== BRIEF ==
Leave every image out, and print the remaining lines below exactly.

== RECORD SET ==
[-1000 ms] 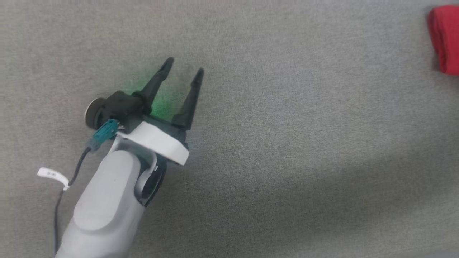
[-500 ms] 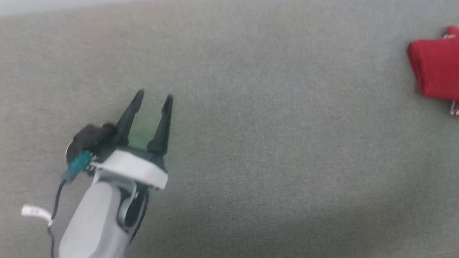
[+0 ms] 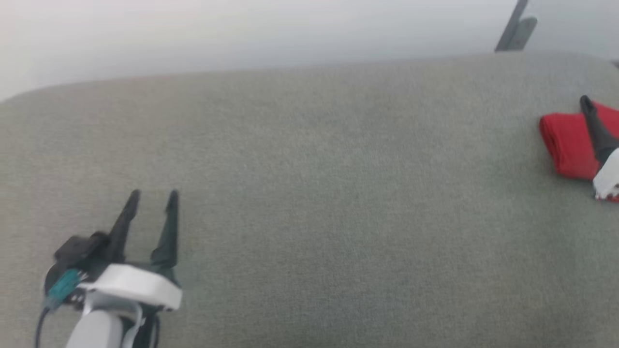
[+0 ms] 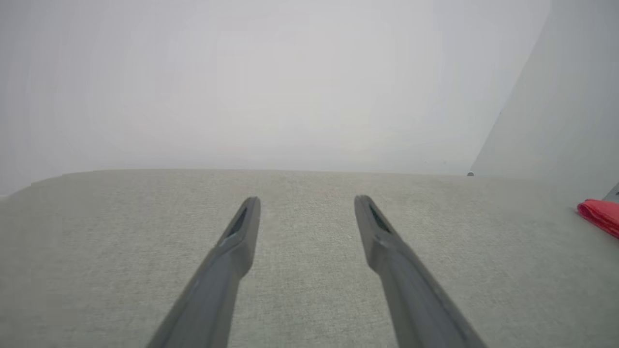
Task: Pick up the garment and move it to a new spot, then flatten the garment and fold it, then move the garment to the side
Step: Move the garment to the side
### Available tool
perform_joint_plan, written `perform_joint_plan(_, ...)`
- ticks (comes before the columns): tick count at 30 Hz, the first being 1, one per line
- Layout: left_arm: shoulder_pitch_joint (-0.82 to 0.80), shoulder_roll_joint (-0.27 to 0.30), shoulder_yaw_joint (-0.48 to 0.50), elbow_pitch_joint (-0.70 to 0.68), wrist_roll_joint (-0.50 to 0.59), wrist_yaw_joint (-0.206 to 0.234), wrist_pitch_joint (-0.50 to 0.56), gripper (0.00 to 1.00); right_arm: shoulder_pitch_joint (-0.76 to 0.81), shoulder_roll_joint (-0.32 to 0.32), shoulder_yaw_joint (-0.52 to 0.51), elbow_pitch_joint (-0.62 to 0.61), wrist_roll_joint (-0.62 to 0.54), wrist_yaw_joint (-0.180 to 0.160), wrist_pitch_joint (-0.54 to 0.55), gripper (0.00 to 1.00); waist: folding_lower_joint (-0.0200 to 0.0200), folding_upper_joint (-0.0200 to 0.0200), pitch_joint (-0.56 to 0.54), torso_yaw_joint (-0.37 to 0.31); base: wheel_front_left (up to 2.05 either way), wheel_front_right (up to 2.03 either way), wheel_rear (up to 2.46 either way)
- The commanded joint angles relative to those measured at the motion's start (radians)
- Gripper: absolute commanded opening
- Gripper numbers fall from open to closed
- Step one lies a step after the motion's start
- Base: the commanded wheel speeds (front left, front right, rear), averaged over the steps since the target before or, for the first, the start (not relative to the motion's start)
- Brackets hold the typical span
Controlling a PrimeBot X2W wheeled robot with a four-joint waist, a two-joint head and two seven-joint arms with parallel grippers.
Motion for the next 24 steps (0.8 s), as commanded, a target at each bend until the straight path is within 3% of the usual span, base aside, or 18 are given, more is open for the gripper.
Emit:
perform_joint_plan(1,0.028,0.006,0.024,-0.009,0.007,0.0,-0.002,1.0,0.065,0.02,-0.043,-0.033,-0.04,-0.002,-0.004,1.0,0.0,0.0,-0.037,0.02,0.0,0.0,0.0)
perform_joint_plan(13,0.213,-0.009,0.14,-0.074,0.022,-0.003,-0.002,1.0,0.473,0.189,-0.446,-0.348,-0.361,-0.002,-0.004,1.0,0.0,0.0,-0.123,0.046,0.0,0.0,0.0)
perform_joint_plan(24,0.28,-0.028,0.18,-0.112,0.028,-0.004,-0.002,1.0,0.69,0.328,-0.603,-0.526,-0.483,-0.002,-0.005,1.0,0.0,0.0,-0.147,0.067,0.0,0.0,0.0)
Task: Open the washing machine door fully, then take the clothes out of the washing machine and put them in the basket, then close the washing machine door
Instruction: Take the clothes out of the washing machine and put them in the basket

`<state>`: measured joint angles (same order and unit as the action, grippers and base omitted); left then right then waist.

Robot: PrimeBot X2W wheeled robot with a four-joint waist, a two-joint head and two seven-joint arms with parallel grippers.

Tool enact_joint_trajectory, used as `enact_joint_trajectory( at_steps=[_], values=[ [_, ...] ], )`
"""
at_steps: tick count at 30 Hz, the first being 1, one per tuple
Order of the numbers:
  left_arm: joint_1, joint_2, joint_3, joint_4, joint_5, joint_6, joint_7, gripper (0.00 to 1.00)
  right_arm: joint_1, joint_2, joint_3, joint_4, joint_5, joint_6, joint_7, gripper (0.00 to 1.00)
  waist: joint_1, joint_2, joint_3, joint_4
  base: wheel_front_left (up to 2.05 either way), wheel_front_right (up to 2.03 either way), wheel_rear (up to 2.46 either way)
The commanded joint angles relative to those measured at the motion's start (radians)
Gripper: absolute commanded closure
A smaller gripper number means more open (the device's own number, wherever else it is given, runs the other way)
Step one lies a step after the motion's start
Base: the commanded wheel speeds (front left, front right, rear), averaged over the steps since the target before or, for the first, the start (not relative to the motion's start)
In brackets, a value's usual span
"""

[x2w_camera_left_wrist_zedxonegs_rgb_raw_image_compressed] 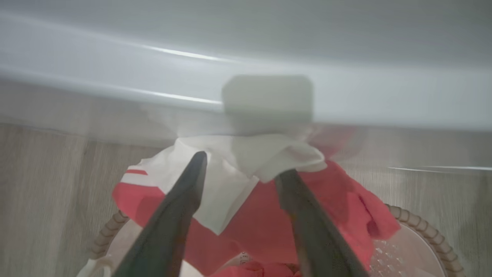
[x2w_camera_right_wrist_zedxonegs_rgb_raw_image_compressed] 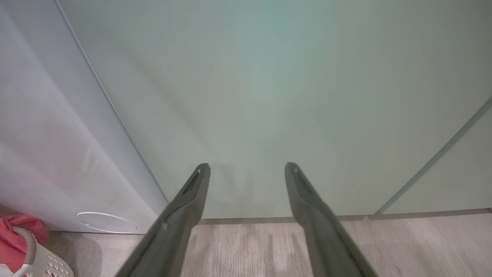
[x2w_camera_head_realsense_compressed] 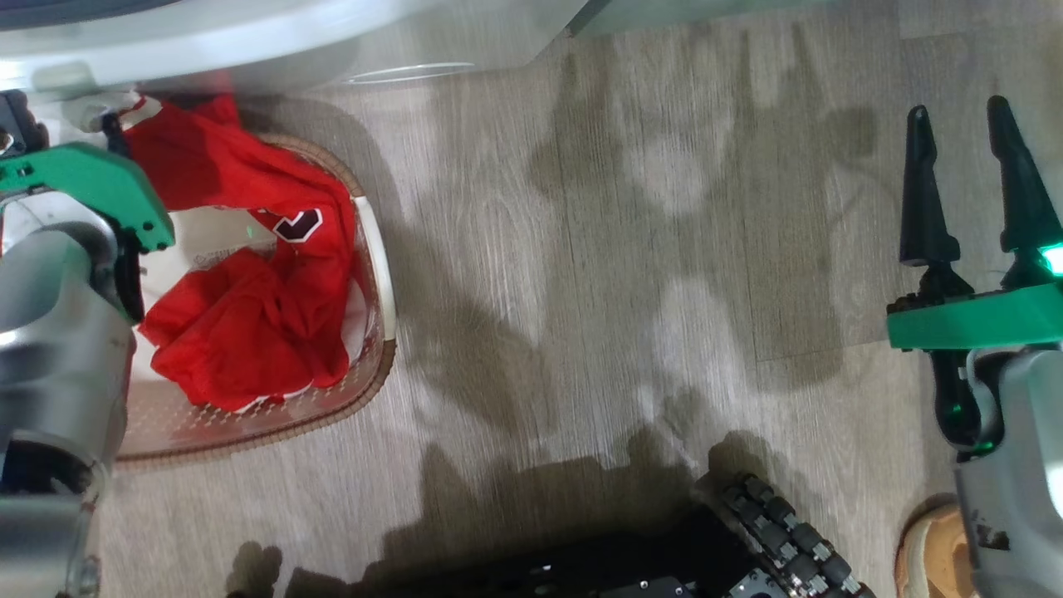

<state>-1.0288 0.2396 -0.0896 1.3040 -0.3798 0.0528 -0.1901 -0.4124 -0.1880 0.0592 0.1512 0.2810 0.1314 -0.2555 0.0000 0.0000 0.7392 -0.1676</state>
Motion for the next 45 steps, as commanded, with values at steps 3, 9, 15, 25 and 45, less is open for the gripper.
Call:
enact_joint_trajectory(
  at_steps=[3,9,15,25,45],
  values=[
    [-0.011,0.049,-0.011,-0.013,0.022,0.0,-0.028,0.58,0.026,-0.008,0.005,-0.032,-0.009,-0.001,-0.006,0.0,0.0,0.0,0.002,0.004,0.0,0.0,0.0],
    [0.035,0.023,-0.051,-0.013,0.044,-0.039,-0.055,1.0,0.04,-0.014,-0.002,-0.022,-0.012,-0.001,-0.006,0.0,0.0,0.0,-0.024,0.017,0.0,0.0,0.0],
    [0.119,-0.001,-0.08,-0.013,0.047,-0.086,-0.018,1.0,0.062,-0.011,0.003,-0.001,-0.012,-0.001,-0.006,0.0,0.0,0.0,-0.099,0.033,0.0,0.0,0.0],
    [0.27,-0.072,-0.13,-0.013,0.028,-0.165,0.213,1.0,0.096,-0.019,0.034,0.038,0.0,-0.001,-0.006,0.0,0.0,0.0,-0.25,0.064,0.0,0.0,0.0],
    [0.34,-0.097,-0.174,-0.03,-0.064,-0.179,0.347,0.85,0.087,-0.043,0.041,0.02,0.005,-0.001,-0.006,0.0,0.0,0.0,-0.177,0.038,0.0,0.0,0.0]
  ],
)
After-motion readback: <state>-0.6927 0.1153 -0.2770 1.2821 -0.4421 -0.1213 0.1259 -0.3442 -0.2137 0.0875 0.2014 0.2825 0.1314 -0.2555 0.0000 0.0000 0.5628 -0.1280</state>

== RESPONSE ==
[-1000 ms] 
[-500 ms] 
[+0 ms] 
[+0 ms] 
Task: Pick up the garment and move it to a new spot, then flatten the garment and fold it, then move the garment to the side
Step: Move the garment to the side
### Available tool
perform_joint_plan, written `perform_joint_plan(_, ...)`
- ticks (comes before the columns): tick count at 30 Hz, the first being 1, one per line
- Layout: left_arm: shoulder_pitch_joint (-0.82 to 0.80), shoulder_roll_joint (-0.27 to 0.30), shoulder_yaw_joint (-0.48 to 0.50), elbow_pitch_joint (-0.70 to 0.68), wrist_roll_joint (-0.50 to 0.59), wrist_yaw_joint (-0.206 to 0.234), wrist_pitch_joint (-0.50 to 0.56), gripper (0.00 to 1.00); right_arm: shoulder_pitch_joint (-0.76 to 0.81), shoulder_roll_joint (-0.32 to 0.32), shoulder_yaw_joint (-0.52 to 0.51), elbow_pitch_joint (-0.62 to 0.61), wrist_roll_joint (-0.62 to 0.54), wrist_yaw_joint (-0.180 to 0.160), wrist_pitch_joint (-0.54 to 0.55), gripper (0.00 to 1.00); waist: folding_lower_joint (-0.0200 to 0.0200), folding_upper_joint (-0.0200 to 0.0200), pitch_joint (-0.56 to 0.54), torso_yaw_joint (-0.37 to 0.31); base: wheel_front_left (up to 2.05 either way), wheel_front_right (up to 2.03 either way), wheel_rear (up to 2.46 either way)
- The commanded joint angles relative to those measured at the motion's start (radians)
- Gripper: absolute commanded opening
- Gripper numbers fall from open to closed
- Step one lies a step after the motion's start
- Base: the commanded wheel speeds (front left, front right, rear), averaged over the steps since the target before or, for the first, the start (not relative to the motion's start)
- Brackets hold the typical span
Controlling a PrimeBot X2W wheeled robot with a four-joint waist, a two-joint head and two seven-joint arms with parallel grippers.
Motion for the next 24 steps (0.8 s), as commanded, a target at each bend until the straight path is within 3% of the usual span, base aside, or 18 are given, more is open for the gripper.
Emit:
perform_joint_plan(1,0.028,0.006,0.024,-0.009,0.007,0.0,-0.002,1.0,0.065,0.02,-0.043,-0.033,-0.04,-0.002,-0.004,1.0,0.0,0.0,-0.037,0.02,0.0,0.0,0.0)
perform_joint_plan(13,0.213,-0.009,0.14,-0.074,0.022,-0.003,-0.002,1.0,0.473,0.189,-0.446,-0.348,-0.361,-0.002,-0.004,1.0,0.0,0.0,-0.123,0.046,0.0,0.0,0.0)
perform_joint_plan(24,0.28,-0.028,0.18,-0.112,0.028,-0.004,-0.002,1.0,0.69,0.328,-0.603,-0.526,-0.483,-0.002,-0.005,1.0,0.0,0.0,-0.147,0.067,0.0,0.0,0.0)
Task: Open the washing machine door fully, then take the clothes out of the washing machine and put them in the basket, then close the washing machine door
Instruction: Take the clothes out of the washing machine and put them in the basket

`<state>`: measured joint angles (same order and unit as the action, grippers and base omitted); left then right then waist.

Robot: PrimeBot X2W wheeled robot with a four-joint waist, a two-joint head and two seven-joint arms with parallel grippers.

Tool enact_joint_trajectory, used as `enact_joint_trajectory( at_steps=[_], values=[ [_, ...] ], )`
"""
at_steps: tick count at 30 Hz, the first being 1, one per tuple
Order of the numbers:
  left_arm: joint_1, joint_2, joint_3, joint_4, joint_5, joint_6, joint_7, gripper (0.00 to 1.00)
  right_arm: joint_1, joint_2, joint_3, joint_4, joint_5, joint_6, joint_7, gripper (0.00 to 1.00)
  waist: joint_1, joint_2, joint_3, joint_4
  base: wheel_front_left (up to 2.05 either way), wheel_front_right (up to 2.03 either way), wheel_rear (up to 2.46 either way)
The commanded joint angles relative to those measured at the motion's start (radians)
Gripper: absolute commanded closure
A smaller gripper number means more open (the device's own number, wherever else it is given, runs the other way)
Step one lies a step after the motion's start
Base: the commanded wheel speeds (front left, front right, rear), averaged over the steps since the target before or, for the first, the start (not relative to the motion's start)
In brackets, a value's usual span
"""

[x2w_camera_left_wrist_zedxonegs_rgb_raw_image_compressed] 
[x2w_camera_right_wrist_zedxonegs_rgb_raw_image_compressed] 
[x2w_camera_head_realsense_compressed] 

<state>-1.0288 0.2396 -0.0896 1.3040 -0.3798 0.0528 -0.1901 -0.4124 -0.1880 0.0592 0.1512 0.2810 0.1314 -0.2555 0.0000 0.0000 0.7392 -0.1676</state>
Motion for the next 45 steps, as commanded, with values at steps 3, 9, 15, 25 and 45, less is open for the gripper.
Call:
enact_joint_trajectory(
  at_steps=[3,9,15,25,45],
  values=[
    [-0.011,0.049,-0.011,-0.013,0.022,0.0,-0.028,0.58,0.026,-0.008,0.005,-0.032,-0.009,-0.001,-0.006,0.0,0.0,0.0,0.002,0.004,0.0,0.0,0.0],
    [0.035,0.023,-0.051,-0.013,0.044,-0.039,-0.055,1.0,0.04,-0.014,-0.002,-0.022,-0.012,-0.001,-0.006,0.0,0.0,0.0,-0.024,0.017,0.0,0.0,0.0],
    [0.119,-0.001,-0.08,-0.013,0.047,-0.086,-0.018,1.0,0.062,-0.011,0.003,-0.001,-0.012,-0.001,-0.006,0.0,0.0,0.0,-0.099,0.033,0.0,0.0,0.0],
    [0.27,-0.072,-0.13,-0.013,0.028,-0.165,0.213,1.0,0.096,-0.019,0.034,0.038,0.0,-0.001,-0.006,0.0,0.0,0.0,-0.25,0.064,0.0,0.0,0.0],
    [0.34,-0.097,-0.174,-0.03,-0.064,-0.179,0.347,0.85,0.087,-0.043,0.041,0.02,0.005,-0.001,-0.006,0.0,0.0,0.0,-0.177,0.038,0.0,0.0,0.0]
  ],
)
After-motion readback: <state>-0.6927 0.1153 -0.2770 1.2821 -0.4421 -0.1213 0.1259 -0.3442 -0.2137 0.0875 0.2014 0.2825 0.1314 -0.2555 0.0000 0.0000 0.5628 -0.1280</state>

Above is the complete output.